[Opening Stored data section]
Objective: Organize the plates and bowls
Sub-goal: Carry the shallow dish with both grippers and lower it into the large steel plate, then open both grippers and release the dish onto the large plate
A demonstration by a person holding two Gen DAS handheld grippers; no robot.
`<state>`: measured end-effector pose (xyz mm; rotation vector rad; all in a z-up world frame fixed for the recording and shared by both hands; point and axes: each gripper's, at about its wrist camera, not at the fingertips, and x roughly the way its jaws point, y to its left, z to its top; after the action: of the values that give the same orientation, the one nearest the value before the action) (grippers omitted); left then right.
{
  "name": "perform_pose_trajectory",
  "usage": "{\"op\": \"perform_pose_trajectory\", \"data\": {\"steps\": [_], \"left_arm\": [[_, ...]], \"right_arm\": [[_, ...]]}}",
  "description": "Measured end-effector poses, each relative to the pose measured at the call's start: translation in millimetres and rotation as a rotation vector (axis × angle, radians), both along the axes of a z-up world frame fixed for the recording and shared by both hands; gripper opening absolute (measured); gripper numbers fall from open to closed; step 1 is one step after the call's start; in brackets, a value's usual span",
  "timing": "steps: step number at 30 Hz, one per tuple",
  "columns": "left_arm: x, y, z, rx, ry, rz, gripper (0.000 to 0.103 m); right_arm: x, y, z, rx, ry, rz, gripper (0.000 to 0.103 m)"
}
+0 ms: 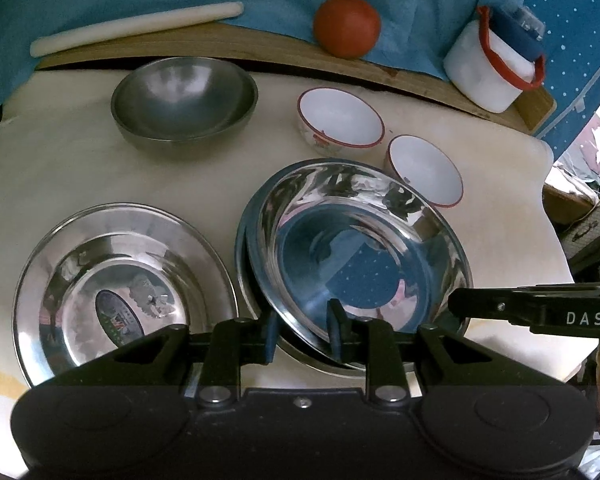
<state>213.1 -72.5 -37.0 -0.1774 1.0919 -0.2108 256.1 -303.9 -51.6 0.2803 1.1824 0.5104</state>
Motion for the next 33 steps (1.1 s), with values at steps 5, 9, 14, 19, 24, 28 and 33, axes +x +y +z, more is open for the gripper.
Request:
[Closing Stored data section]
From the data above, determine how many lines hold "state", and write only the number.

• **Answer to the exercise**: 2